Mamy złą wiadomość dla przedsiębiorców, którzy wykorzystywali w biznesie leasingowane auta. Z najnowszej interpretacji fiskusa wynika, że sprzedaż samochodu należy opodatkować nawet po zamknięciu firmy. To efekt przepisów wprowadzonych przez Polski Ład.
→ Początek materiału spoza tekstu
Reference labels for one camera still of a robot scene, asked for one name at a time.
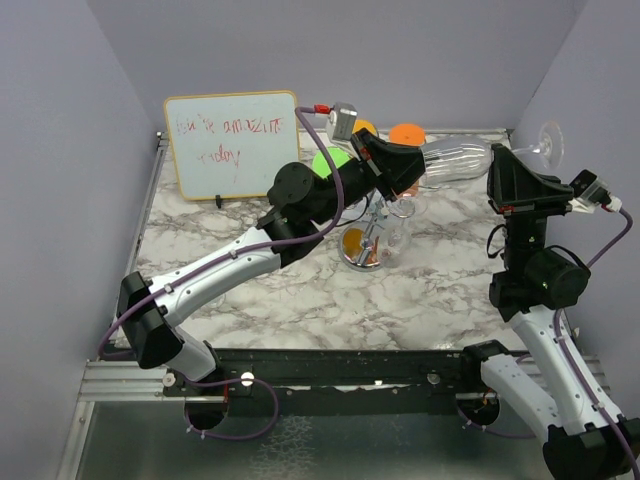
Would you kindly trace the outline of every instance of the wine glass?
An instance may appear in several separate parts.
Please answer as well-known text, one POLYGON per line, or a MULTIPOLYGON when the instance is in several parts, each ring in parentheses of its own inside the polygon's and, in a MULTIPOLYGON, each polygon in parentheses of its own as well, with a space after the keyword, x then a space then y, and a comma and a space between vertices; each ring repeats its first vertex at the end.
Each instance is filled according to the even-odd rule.
POLYGON ((542 157, 543 165, 549 170, 560 166, 564 157, 564 138, 560 126, 554 121, 548 121, 540 129, 538 144, 511 150, 513 153, 535 153, 542 157))
POLYGON ((387 268, 399 267, 410 244, 411 233, 404 223, 387 225, 378 239, 380 265, 387 268))
POLYGON ((400 197, 395 202, 387 203, 389 213, 401 219, 409 218, 416 213, 416 202, 414 196, 400 197))
POLYGON ((340 259, 359 272, 372 272, 381 267, 378 242, 382 229, 372 215, 368 222, 355 222, 345 227, 338 242, 340 259))

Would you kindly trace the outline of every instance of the orange lid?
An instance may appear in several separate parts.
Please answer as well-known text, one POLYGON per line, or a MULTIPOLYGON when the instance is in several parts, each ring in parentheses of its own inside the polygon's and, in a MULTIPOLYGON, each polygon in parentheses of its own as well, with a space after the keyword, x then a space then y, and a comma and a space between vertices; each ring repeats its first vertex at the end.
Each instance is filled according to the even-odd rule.
POLYGON ((373 126, 373 123, 368 120, 356 119, 356 123, 353 126, 353 133, 356 133, 358 130, 362 130, 363 128, 366 128, 374 135, 378 135, 378 130, 373 126))
POLYGON ((389 141, 400 145, 410 145, 420 147, 426 141, 425 132, 422 127, 412 123, 401 123, 396 125, 389 132, 389 141))

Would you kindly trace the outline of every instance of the white marble surface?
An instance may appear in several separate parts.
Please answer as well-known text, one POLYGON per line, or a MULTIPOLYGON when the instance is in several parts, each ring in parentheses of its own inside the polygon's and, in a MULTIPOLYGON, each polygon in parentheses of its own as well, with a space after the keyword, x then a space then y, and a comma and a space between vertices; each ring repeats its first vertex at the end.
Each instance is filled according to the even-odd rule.
MULTIPOLYGON (((483 136, 506 142, 503 134, 483 136)), ((302 135, 302 160, 316 148, 302 135)), ((486 177, 421 191, 426 211, 412 222, 403 266, 360 273, 338 257, 338 232, 302 261, 249 281, 205 306, 184 329, 214 347, 457 349, 489 339, 523 348, 489 303, 485 242, 500 218, 489 208, 486 177)), ((147 278, 175 270, 238 237, 268 210, 266 199, 187 202, 166 156, 137 268, 147 278)))

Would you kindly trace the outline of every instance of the gray wall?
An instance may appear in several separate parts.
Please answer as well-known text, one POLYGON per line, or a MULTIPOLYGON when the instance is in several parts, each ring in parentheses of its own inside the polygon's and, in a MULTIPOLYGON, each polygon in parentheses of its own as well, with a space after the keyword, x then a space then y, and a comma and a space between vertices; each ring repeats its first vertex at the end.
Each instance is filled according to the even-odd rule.
POLYGON ((155 135, 84 1, 0 18, 0 476, 32 480, 57 471, 155 135))
MULTIPOLYGON (((583 168, 602 175, 640 220, 640 2, 591 0, 554 60, 515 135, 534 142, 544 121, 556 120, 565 137, 570 181, 583 168)), ((619 215, 572 214, 552 222, 549 237, 590 258, 624 225, 619 215)), ((571 323, 585 348, 597 353, 615 398, 640 415, 640 228, 634 228, 593 269, 571 323)))
POLYGON ((157 128, 172 95, 291 89, 379 126, 514 128, 584 0, 87 0, 157 128))

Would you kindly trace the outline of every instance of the purple cable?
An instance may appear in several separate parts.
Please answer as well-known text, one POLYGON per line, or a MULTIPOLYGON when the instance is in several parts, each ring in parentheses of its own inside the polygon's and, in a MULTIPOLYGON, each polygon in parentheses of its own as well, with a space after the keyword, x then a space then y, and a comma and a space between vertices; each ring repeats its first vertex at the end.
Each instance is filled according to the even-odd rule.
POLYGON ((185 420, 189 425, 189 428, 194 432, 199 433, 200 435, 204 435, 205 437, 215 438, 218 440, 231 440, 235 442, 241 442, 244 440, 253 440, 255 438, 261 437, 262 435, 267 433, 269 430, 271 430, 275 426, 276 422, 278 421, 278 414, 280 413, 280 402, 278 402, 278 395, 276 394, 276 391, 274 390, 274 388, 264 380, 260 380, 259 378, 253 378, 251 380, 244 380, 242 378, 233 378, 231 380, 221 380, 219 382, 198 383, 198 382, 192 382, 191 380, 186 379, 186 382, 188 384, 195 385, 197 387, 222 387, 224 385, 231 385, 233 383, 249 382, 249 381, 259 383, 260 385, 262 385, 264 388, 266 388, 269 391, 269 393, 271 394, 271 398, 273 398, 273 415, 271 416, 269 423, 267 423, 263 428, 261 428, 257 432, 249 433, 247 435, 224 435, 222 433, 213 433, 213 432, 209 432, 208 430, 198 430, 197 428, 195 428, 191 424, 191 419, 189 418, 189 415, 186 414, 185 420))
POLYGON ((464 414, 460 406, 456 405, 456 408, 458 409, 458 415, 460 415, 460 418, 462 418, 465 421, 465 426, 463 426, 462 428, 465 428, 466 426, 470 426, 475 428, 476 430, 482 431, 483 433, 488 433, 489 435, 493 435, 495 437, 500 437, 500 438, 509 438, 511 440, 531 440, 532 438, 536 438, 536 436, 533 433, 517 434, 517 433, 504 433, 504 432, 499 432, 497 430, 491 430, 486 426, 480 425, 478 423, 475 423, 469 420, 469 417, 467 417, 464 414))
MULTIPOLYGON (((618 243, 622 239, 622 237, 624 237, 629 232, 629 230, 631 230, 631 227, 633 227, 633 218, 631 217, 629 212, 627 212, 624 208, 621 208, 620 214, 627 220, 627 225, 622 229, 622 231, 618 235, 616 235, 598 253, 595 254, 595 256, 587 263, 588 267, 591 267, 594 263, 600 260, 600 258, 605 253, 607 253, 611 249, 611 247, 613 247, 616 243, 618 243)), ((631 450, 631 445, 629 445, 629 442, 624 437, 622 430, 620 430, 620 427, 618 427, 618 424, 615 422, 615 420, 611 418, 611 415, 609 415, 609 412, 607 412, 604 409, 604 407, 598 406, 598 404, 600 403, 600 401, 598 400, 598 396, 589 385, 589 382, 587 381, 582 371, 580 370, 578 363, 576 362, 575 358, 573 358, 573 355, 571 354, 571 350, 569 350, 566 340, 562 336, 562 332, 560 330, 561 311, 562 310, 557 310, 553 316, 553 330, 555 332, 556 338, 558 339, 558 345, 560 345, 560 349, 562 350, 562 353, 567 359, 567 362, 569 362, 569 365, 571 366, 573 373, 576 375, 576 377, 578 378, 578 381, 580 382, 584 390, 587 392, 589 399, 591 400, 591 402, 593 402, 593 405, 598 408, 598 411, 600 412, 602 417, 605 419, 605 421, 611 426, 611 430, 613 430, 613 433, 615 434, 616 438, 620 442, 620 445, 622 445, 622 449, 624 450, 625 455, 627 456, 627 458, 631 463, 631 469, 633 470, 633 478, 635 480, 640 480, 640 468, 638 467, 638 463, 636 462, 636 457, 633 454, 633 451, 631 450)))
MULTIPOLYGON (((276 241, 272 241, 272 242, 258 243, 256 245, 249 245, 247 247, 239 248, 238 250, 236 250, 236 254, 237 255, 242 255, 244 253, 253 252, 254 250, 260 250, 260 249, 263 249, 263 248, 281 247, 281 246, 297 245, 299 243, 311 242, 311 241, 317 240, 318 238, 321 238, 321 237, 324 237, 325 235, 327 235, 329 232, 331 232, 331 230, 334 229, 334 227, 340 221, 340 216, 342 215, 342 211, 344 210, 344 188, 343 188, 343 185, 342 185, 342 180, 340 179, 340 174, 338 173, 338 168, 336 167, 335 163, 333 162, 333 159, 331 158, 331 154, 329 153, 329 150, 327 150, 327 147, 324 146, 324 143, 322 142, 322 140, 320 139, 318 134, 315 132, 315 130, 313 129, 313 127, 311 126, 309 121, 306 118, 304 118, 304 114, 305 113, 315 113, 315 110, 313 108, 310 108, 310 107, 296 107, 296 109, 295 109, 296 117, 298 117, 298 120, 300 121, 302 126, 305 128, 305 130, 307 130, 307 132, 309 133, 309 135, 311 136, 313 141, 316 143, 316 145, 318 146, 318 148, 320 149, 320 151, 324 155, 324 158, 326 159, 327 164, 329 165, 329 169, 331 170, 331 174, 332 174, 334 182, 336 184, 336 196, 338 197, 338 207, 336 209, 336 216, 333 218, 333 220, 331 220, 331 223, 329 223, 329 225, 327 225, 323 230, 321 230, 319 232, 316 232, 316 233, 314 233, 312 235, 307 235, 306 237, 300 237, 300 238, 293 238, 293 239, 289 239, 289 240, 276 240, 276 241)), ((231 254, 230 253, 225 253, 225 254, 219 256, 218 258, 214 258, 210 262, 205 263, 201 267, 196 268, 193 272, 190 272, 190 273, 187 273, 186 275, 183 275, 182 277, 180 277, 177 280, 173 281, 169 285, 171 286, 171 288, 175 289, 176 287, 179 287, 183 283, 188 282, 192 278, 197 277, 201 273, 206 272, 210 268, 215 267, 216 265, 224 262, 225 260, 230 260, 230 259, 232 259, 231 254)), ((100 355, 100 357, 103 358, 103 359, 104 358, 109 358, 109 359, 114 359, 114 360, 117 359, 117 358, 126 358, 126 357, 128 357, 129 354, 131 353, 131 350, 127 350, 127 351, 124 351, 124 352, 118 352, 118 353, 109 353, 109 354, 105 353, 104 347, 109 342, 109 338, 111 338, 111 335, 113 335, 113 333, 116 330, 118 330, 118 328, 120 328, 120 326, 124 322, 126 322, 129 318, 131 318, 131 316, 134 313, 136 313, 138 310, 140 310, 142 307, 144 307, 148 303, 152 302, 153 300, 156 300, 157 298, 159 298, 159 297, 161 297, 162 295, 165 295, 165 294, 166 294, 165 290, 161 289, 161 290, 158 290, 158 291, 152 293, 151 295, 146 296, 145 298, 140 300, 138 303, 136 303, 132 307, 130 307, 115 322, 113 322, 111 327, 109 327, 109 329, 106 331, 106 333, 100 339, 100 343, 99 343, 99 346, 98 346, 98 354, 100 355)))

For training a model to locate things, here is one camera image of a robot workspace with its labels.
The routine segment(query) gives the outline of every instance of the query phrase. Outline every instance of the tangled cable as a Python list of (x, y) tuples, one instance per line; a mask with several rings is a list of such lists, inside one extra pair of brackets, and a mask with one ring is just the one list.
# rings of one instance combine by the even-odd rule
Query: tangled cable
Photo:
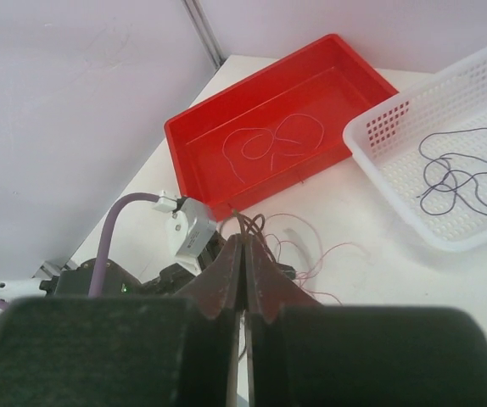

– Żeby uniknąć podatku, przedsiębiorca, który wykupił samochód z leasingu, musi zaczekać z jego sprzedażą aż sześć lat. Termin liczy się od pierwszego dnia miesiąca następującego po wycofaniu auta z biznesu – mówi Łukasz Andruszkiewicz, doradca podatkowy, menedżer w Gekko Taxens.
Zmiana od stycznia
W poprzednich latach wykupiony z leasingu i przeznaczony na prywatne potrzeby samochód można było sprzedać bez PIT już po pół roku. Od 1 stycznia jest inaczej. Zgodnie z Polskim Ładem przedsiębiorca, który wykupi auto po leasingu i przeznaczy je na osobiste cele, i tak musi rozliczyć jego sprzedaż w biznesie (chyba że zaczeka sześć lat). Od dochodu z transakcji zapłaci PIT.
Czy podatku unikniemy po zamknięciu firmy? O to zapytał fiskusa przedsiębiorca, który zlikwidował działalność już w sierpniu zeszłego roku. Wykorzystywał w niej przez trzy lata leasingowany samochód. Po zakończeniu biznesu jeździł nim prywatnie. W maju 2022 r. wykupił auto z leasingu. Za kilka miesięcy chce je sprzedać.
Czy musi opodatkować dochód z tej transakcji? Twierdzi, że nie. Argumentuje, że sprzedaż nie ma wpływu na działalność gospodarczą, bo jest już dawno zakończona.